Dès la phase préélectorale, des moniteurs ont été installés dans toutes les communes afin de signaler la moindre irrégularité. Selon son coordonnateur, Landry Ganyé, le dispositif repose sur 17 moniteurs, 40 formateurs et 1 200 observateurs fixes, auxquels s’ajoutent 511 observateurs itinérants chargés de couvrir les zones sensibles.
Au-delà de la surveillance, la plateforme mise également sur la prévention des tensions. Des campagnes d’éducation civique et électorale sont menées dans tout le pays, en collaboration avec les leaders communautaires, les forces de défense et les représentants politiques. L’objectif est de favoriser un climat apaisé et d’encourager une participation pacifique au vote.
Le jour du scrutin, le dispositif sera centralisé autour d’une salle de situation électorale structurée en quatre chambres : technique, analyse, réponse et coordination. Ce système doit permettre de traiter rapidement les incidents signalés sur le terrain et d’apporter des solutions en temps réel.

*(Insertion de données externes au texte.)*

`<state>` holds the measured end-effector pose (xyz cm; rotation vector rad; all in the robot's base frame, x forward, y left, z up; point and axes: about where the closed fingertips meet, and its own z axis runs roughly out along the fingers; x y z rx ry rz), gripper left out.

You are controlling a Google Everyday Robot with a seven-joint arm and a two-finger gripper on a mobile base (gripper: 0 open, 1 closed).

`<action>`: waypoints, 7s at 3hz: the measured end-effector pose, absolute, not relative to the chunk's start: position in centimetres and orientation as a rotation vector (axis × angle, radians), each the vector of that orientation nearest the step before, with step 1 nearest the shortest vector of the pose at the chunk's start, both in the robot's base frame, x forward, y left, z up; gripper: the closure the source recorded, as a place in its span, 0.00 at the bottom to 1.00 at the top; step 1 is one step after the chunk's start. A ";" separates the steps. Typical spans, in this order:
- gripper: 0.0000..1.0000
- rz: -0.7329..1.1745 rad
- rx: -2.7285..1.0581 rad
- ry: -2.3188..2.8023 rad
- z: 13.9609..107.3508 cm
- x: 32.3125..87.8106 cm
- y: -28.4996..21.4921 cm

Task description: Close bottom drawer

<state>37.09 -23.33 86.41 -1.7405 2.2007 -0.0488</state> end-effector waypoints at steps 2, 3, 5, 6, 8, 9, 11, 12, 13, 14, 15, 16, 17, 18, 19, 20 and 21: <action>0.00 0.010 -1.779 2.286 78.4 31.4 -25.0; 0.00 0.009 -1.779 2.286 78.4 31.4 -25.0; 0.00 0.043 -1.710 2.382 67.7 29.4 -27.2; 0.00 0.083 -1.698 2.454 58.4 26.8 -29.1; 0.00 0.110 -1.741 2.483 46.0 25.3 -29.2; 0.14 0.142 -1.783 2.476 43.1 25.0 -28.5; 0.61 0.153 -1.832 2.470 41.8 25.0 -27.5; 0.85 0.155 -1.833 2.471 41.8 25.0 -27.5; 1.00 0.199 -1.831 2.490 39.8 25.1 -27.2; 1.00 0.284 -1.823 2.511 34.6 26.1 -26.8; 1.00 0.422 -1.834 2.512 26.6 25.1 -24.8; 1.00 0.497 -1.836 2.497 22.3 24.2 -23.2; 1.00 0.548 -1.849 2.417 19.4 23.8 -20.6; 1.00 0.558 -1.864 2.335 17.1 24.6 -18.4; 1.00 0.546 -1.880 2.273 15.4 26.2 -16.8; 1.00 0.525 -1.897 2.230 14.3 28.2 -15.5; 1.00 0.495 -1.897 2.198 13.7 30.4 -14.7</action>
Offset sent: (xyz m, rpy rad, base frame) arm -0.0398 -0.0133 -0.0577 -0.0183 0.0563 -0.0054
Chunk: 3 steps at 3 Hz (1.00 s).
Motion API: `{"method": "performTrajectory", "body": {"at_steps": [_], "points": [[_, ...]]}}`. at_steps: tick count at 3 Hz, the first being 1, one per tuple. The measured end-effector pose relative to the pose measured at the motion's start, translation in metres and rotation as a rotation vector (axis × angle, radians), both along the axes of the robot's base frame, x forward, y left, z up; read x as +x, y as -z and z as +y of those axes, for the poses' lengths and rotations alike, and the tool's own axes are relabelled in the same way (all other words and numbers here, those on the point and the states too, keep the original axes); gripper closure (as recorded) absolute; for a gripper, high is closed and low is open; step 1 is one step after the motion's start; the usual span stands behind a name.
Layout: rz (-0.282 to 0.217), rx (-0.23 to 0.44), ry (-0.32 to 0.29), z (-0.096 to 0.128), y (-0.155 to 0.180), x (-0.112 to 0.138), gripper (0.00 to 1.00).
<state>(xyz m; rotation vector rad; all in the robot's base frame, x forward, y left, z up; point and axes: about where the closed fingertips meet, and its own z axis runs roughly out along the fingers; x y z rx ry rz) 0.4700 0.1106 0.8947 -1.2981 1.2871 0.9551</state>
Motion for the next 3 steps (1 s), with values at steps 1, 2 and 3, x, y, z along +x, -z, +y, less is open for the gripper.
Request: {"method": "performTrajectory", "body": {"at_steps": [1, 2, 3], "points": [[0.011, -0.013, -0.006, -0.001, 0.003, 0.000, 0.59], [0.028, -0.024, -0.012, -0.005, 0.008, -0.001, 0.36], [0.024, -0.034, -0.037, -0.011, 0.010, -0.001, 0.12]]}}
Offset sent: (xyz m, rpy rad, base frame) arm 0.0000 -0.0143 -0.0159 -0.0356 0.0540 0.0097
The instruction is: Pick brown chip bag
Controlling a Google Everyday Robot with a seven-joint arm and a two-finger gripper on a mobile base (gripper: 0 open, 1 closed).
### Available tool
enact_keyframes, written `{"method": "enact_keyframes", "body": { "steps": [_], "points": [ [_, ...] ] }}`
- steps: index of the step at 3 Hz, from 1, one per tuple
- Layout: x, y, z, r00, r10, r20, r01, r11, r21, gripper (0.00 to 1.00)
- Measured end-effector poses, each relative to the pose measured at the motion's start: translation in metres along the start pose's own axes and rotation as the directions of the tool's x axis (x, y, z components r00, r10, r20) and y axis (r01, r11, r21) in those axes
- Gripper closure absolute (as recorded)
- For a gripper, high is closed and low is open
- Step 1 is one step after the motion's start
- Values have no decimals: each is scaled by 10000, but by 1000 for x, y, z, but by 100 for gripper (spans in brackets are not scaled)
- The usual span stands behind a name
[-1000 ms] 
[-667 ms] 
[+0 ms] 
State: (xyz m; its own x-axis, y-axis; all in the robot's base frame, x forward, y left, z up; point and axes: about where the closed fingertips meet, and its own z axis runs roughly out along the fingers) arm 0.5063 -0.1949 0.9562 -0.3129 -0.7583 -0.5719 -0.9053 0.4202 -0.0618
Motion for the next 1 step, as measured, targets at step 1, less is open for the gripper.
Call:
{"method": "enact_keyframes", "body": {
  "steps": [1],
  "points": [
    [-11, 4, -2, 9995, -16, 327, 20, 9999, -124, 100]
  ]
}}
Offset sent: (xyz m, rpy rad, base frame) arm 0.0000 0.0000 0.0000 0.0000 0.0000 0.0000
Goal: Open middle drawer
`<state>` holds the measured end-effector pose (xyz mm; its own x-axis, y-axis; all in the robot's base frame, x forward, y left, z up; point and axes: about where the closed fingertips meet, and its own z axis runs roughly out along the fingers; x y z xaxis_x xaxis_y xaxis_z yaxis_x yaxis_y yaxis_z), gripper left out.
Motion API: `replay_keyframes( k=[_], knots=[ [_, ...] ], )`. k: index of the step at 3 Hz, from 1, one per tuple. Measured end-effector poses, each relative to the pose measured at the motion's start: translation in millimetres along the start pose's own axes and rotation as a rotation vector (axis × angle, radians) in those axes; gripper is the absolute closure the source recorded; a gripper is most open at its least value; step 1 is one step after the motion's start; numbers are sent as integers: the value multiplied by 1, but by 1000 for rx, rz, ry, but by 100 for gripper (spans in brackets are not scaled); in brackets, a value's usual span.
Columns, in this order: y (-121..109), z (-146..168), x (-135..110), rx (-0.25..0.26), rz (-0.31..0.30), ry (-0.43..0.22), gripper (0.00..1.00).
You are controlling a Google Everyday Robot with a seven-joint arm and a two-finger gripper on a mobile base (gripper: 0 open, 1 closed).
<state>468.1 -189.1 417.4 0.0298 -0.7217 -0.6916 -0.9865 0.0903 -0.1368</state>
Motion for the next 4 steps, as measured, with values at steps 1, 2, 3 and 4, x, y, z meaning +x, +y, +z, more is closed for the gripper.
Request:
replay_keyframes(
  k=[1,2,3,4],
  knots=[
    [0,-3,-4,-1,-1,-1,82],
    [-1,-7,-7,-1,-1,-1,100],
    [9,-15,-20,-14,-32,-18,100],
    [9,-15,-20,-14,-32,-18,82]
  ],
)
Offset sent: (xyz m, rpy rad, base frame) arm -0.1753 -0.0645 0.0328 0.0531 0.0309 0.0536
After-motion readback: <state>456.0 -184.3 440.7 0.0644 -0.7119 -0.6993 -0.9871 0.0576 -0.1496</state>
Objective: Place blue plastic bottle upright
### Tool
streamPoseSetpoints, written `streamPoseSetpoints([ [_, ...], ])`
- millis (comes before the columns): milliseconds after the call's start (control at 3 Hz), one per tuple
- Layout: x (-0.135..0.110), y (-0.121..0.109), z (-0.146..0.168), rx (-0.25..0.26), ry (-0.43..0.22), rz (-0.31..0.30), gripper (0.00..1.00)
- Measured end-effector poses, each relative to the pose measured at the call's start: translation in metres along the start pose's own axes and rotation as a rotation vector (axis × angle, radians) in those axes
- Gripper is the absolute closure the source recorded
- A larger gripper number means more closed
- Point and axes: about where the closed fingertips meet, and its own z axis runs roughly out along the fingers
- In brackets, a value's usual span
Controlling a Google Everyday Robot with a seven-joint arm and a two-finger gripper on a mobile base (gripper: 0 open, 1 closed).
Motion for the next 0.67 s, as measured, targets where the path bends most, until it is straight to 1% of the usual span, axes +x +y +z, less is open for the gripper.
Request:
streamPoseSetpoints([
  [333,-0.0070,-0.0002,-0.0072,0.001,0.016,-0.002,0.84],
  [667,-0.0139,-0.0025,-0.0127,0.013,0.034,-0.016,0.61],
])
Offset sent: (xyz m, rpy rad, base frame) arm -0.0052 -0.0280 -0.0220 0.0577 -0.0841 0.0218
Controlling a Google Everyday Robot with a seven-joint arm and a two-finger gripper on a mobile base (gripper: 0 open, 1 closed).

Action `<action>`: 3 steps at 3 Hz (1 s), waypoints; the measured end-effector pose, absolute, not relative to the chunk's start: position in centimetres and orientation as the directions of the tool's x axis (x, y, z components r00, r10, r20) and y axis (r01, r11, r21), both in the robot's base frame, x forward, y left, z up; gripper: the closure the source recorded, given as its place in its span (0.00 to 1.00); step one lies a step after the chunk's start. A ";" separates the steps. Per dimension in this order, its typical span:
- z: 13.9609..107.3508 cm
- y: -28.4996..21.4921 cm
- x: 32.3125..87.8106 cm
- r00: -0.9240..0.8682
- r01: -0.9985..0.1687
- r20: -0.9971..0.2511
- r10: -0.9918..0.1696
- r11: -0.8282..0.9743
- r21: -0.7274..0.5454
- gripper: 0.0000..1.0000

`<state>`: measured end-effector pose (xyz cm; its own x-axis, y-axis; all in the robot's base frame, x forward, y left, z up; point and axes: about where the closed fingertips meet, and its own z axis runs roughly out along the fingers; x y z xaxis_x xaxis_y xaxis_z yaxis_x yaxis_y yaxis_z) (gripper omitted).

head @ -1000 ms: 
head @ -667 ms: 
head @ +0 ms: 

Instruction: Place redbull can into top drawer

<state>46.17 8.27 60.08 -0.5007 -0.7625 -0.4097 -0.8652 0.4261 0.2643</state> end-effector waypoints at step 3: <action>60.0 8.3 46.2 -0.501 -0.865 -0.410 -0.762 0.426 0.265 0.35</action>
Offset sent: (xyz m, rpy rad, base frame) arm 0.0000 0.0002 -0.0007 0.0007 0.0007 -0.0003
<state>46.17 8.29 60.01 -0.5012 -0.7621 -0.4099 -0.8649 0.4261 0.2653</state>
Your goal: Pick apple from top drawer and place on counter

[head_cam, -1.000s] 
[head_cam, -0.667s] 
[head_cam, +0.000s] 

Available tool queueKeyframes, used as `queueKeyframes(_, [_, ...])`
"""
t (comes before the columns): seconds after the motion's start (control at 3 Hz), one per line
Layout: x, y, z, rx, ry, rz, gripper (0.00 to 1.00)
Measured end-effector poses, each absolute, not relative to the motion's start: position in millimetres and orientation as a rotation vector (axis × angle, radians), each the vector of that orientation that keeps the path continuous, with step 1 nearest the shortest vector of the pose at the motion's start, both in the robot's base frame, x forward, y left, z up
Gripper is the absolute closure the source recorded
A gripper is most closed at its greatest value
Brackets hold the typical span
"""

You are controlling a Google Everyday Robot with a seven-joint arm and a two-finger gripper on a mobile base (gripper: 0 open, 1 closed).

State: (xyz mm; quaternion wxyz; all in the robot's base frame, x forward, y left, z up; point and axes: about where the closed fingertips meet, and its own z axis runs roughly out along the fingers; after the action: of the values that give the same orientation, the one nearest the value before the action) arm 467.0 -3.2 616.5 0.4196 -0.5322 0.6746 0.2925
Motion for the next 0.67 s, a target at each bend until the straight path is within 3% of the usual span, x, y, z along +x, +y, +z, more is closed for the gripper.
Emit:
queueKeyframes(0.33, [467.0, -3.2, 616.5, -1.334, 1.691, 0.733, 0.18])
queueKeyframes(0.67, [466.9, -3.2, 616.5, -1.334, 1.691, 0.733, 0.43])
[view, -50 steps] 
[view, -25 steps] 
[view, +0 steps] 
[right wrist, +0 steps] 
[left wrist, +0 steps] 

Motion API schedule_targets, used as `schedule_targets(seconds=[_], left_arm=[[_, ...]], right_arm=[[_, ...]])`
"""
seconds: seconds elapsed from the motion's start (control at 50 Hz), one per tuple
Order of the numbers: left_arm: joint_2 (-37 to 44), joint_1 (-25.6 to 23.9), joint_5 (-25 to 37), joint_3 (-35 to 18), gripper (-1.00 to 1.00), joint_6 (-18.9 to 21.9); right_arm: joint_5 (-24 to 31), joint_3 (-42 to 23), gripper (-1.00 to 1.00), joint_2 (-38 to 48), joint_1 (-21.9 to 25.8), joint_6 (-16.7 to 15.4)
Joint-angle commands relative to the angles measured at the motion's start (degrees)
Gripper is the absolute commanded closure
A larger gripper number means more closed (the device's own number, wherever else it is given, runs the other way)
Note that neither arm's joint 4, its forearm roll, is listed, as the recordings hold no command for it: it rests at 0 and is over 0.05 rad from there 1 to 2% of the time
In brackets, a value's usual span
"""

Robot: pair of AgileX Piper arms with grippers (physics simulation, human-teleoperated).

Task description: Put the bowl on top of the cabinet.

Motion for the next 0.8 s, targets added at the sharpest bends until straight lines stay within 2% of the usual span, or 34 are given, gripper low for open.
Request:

En parallèle, la CEDEAO a déployé une mission d’observation de longue durée composée de quinze experts. Présents du nord au sud du pays, ils suivent la campagne électorale, rencontrent les acteurs politiques et échangent avec la société civile. Leur mission prépare également l’arrivée d’une délégation de haut niveau conduite par l’ancien président ghanéen Nana Akufo-Addo.
Entre engagement citoyen et accompagnement régional, le Bénin s’appuie sur un maillage dense d’acteurs pour garantir la transparence du scrutin et consolider la crédibilité de son processus démocratique.